The "Good Enough" Standard: She needs to intentionally do a "bad job" at something. Send an email with a minor typo. Leave the bed unmade. This teaches her brain that the world doesn't end when she stops being "perfect."
For Both Of Them
Phase 1: Immediate Damage Control (Days 1–3)
Goal: Stop the "engine" from redlining.
The "No-Decision" Diet: Remove all non-essential choices. Wear the same comfortable outfit every day. Eat the same "safe" food (cereal, protein shakes, toast) that requires zero prep or cleanup.
Sensory Blackout: Spend as much time as possible in a dark or dimly lit room with noise-canceling headphones or "brown noise." This gives your overstimulated senses a chance to reset.
Cancel Everything: If it’s not a "fire," let it wait.
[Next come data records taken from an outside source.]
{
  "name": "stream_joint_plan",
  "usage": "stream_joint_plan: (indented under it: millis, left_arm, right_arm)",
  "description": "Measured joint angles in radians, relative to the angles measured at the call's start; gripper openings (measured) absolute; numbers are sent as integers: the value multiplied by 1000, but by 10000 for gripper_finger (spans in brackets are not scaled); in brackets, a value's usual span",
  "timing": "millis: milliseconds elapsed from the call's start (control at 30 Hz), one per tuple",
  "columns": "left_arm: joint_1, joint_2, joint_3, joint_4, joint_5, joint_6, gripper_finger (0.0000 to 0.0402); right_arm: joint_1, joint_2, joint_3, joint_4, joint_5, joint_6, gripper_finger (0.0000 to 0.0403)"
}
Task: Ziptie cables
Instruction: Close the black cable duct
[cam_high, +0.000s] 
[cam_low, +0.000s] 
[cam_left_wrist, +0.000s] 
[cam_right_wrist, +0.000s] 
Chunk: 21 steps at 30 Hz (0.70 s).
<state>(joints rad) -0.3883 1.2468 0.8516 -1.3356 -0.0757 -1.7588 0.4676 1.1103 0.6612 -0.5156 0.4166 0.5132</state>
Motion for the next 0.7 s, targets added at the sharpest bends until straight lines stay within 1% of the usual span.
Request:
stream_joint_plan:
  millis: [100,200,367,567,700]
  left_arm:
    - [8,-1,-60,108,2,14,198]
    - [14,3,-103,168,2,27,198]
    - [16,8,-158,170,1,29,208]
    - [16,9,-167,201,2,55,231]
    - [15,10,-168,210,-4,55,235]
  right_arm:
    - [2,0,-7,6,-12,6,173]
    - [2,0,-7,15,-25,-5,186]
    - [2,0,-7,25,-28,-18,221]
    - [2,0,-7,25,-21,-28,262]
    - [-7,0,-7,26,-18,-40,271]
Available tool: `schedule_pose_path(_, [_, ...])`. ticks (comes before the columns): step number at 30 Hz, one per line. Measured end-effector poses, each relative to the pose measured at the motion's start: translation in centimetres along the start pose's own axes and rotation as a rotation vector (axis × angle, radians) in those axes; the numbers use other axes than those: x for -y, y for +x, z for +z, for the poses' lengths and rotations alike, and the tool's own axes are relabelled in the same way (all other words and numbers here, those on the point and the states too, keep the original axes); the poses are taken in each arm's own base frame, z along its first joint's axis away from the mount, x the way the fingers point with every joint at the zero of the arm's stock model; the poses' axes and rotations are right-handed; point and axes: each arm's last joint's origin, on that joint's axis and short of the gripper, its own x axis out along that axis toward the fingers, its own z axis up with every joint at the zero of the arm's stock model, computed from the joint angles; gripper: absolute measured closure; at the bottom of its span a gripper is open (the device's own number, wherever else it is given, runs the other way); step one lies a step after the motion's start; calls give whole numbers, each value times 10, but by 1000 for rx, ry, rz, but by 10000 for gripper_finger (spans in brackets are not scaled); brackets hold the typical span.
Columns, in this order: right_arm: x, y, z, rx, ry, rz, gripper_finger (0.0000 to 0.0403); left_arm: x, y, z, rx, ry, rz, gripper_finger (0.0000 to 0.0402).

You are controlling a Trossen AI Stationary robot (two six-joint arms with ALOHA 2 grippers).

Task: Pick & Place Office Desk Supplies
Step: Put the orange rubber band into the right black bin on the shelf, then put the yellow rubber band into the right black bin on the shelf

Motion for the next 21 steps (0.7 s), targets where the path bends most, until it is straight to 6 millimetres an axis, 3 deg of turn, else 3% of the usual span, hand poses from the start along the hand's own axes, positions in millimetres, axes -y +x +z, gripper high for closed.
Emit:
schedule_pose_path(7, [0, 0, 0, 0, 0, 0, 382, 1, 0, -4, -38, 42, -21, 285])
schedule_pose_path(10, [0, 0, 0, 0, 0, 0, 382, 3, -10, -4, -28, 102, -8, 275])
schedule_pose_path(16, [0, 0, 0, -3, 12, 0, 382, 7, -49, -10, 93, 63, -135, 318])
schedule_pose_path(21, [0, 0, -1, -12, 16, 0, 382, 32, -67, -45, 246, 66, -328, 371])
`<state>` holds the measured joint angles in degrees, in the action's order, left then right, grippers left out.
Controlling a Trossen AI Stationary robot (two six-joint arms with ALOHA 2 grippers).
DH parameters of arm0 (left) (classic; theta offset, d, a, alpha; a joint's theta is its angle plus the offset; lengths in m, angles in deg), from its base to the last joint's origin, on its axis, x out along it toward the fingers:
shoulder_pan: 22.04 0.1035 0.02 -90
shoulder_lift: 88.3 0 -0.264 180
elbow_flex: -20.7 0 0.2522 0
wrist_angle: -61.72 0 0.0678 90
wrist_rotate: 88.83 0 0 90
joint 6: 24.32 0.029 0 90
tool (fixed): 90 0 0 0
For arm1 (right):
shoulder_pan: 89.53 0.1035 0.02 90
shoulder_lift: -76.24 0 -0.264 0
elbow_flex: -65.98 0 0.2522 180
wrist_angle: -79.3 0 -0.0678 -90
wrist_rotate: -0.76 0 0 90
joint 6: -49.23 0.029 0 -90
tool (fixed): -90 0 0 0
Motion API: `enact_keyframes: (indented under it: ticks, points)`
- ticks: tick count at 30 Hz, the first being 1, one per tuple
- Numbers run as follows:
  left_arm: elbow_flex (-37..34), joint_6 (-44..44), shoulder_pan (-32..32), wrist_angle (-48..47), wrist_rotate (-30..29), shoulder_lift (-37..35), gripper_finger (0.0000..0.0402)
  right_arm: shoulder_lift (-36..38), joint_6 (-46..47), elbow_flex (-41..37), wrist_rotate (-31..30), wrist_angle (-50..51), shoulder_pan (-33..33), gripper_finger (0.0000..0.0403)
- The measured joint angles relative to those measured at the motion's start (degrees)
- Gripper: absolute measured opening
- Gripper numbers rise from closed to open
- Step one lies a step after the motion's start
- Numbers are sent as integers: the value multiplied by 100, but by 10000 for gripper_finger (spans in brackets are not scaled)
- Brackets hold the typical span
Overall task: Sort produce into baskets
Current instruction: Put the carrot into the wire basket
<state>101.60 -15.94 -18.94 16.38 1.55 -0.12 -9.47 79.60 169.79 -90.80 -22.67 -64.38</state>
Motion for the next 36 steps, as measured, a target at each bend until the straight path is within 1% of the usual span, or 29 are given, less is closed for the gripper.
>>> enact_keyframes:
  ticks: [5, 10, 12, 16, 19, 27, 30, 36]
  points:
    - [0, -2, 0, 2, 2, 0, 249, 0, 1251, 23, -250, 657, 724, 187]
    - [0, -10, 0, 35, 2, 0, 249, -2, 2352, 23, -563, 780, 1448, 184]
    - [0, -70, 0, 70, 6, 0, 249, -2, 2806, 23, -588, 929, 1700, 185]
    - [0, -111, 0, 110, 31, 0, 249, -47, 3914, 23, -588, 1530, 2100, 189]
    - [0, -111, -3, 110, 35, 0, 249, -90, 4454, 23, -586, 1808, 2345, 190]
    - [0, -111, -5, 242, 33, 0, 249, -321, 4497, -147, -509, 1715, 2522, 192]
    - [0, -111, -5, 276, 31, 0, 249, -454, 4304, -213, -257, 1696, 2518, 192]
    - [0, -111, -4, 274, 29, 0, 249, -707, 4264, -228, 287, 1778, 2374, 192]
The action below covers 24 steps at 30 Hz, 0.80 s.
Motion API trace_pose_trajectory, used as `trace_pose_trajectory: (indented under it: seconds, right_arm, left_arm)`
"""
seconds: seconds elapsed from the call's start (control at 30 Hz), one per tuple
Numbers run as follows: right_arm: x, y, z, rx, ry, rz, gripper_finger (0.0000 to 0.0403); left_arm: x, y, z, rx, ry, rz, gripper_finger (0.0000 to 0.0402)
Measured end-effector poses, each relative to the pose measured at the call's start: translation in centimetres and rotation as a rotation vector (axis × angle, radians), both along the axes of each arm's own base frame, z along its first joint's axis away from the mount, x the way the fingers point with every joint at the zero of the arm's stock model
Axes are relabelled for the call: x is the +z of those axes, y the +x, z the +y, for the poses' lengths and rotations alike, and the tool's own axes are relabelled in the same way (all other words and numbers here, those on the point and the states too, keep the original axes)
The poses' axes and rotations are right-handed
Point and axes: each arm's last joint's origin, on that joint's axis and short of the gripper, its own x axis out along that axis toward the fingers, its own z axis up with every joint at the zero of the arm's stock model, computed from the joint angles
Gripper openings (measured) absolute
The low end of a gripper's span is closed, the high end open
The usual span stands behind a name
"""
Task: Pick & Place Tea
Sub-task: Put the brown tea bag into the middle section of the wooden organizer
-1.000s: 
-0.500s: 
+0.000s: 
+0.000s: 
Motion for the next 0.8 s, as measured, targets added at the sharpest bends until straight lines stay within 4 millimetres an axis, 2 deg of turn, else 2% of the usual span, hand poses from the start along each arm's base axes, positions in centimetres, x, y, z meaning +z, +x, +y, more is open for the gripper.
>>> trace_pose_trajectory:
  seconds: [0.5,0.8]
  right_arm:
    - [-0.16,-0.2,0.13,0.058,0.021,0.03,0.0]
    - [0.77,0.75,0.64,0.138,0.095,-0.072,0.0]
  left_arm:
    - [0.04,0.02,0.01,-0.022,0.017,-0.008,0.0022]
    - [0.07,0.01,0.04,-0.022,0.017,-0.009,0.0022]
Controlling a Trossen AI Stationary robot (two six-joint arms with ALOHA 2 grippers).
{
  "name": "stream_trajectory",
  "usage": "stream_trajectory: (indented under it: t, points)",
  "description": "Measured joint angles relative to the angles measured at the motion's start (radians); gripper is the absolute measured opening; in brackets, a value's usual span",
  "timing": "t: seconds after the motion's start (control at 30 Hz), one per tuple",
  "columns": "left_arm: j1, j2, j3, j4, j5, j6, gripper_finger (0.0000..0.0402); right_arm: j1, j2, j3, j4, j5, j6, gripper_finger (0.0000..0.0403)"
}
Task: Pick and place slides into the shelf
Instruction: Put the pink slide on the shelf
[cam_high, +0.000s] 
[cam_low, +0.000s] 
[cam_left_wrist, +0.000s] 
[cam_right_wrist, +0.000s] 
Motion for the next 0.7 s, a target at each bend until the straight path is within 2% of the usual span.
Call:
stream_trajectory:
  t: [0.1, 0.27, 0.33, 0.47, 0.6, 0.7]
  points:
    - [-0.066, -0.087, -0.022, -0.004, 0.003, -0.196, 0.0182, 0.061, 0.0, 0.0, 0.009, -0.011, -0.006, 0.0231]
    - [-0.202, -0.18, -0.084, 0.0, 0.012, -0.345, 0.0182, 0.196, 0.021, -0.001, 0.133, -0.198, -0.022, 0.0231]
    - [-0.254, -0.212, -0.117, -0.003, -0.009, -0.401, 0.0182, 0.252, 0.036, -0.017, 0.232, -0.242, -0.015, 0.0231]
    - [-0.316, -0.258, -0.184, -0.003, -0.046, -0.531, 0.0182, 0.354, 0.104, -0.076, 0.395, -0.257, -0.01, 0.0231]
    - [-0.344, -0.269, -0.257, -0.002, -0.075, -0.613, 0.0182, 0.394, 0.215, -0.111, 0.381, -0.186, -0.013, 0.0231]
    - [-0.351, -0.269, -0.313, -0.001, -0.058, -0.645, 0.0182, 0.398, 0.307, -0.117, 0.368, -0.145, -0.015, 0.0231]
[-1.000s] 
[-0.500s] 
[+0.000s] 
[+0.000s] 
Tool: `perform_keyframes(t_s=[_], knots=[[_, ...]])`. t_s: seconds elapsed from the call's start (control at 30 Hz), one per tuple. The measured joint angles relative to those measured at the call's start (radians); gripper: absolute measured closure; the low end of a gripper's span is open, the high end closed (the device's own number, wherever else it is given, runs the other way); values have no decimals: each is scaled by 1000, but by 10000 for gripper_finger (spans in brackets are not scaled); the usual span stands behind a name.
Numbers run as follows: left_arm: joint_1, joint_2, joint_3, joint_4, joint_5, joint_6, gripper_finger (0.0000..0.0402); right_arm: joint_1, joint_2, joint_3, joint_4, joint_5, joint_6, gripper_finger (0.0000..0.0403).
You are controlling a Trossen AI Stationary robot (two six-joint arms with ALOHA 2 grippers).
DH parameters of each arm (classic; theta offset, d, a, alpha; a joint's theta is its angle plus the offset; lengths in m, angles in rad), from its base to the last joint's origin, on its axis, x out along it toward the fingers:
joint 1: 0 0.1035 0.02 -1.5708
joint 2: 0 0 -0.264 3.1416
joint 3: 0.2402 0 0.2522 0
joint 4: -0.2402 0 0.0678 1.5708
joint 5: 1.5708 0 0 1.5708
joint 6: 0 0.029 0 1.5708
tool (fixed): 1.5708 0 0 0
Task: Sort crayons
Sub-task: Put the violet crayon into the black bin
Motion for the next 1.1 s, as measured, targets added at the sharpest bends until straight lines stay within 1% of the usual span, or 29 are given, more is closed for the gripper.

This includes social obligations, chores, and non-essential emails.
Eliminate the "Shame Spiral": Tell yourself: "I am not lazy; I am recovering from a physiological collapse."
Phase 2: Gentle Stimulation (Days 4–7)
Goal: Slowly reintroduce "low-stakes" dopamine without the pressure of productivity.
Low-Dopamine Activities: Engage in activities that provide a tiny bit of interest but zero stress. This might be re-watching a favorite show (no new plots to process), coloring, or sorting a small drawer—but only if it feels "satisfying," not like a chore.
Horizontal Rest: You don't have to be sleeping to rest. Lying down while listening to an audiobook counts.
Hydration & Basic Needs: Focus on the "Boring Self-Care." Drink water and take a shower only if you have the energy. If a shower is too much, use a damp cloth or dry shampoo.
Helpful Suggestion: How to Know You’re Recovering
You will know the "fog" is lifting when:
Spontaneous Interest Returns: You suddenly want to look something up or do a hobby, rather than feeling like you have to.
Sensory Tolerance Increases: The sound of the fridge or the tags on your clothes stop feeling like an attack.
The "Wall of Awful" Shrinks: You think about a task and feel "I could do that" instead of "I want to disappear."
The Recovery Rule: For every day you spent "redlining" in burnout, you likely need two days of low-demand rest. Don't rush back into the "sprint" the moment you feel 20% better, or you will crash again.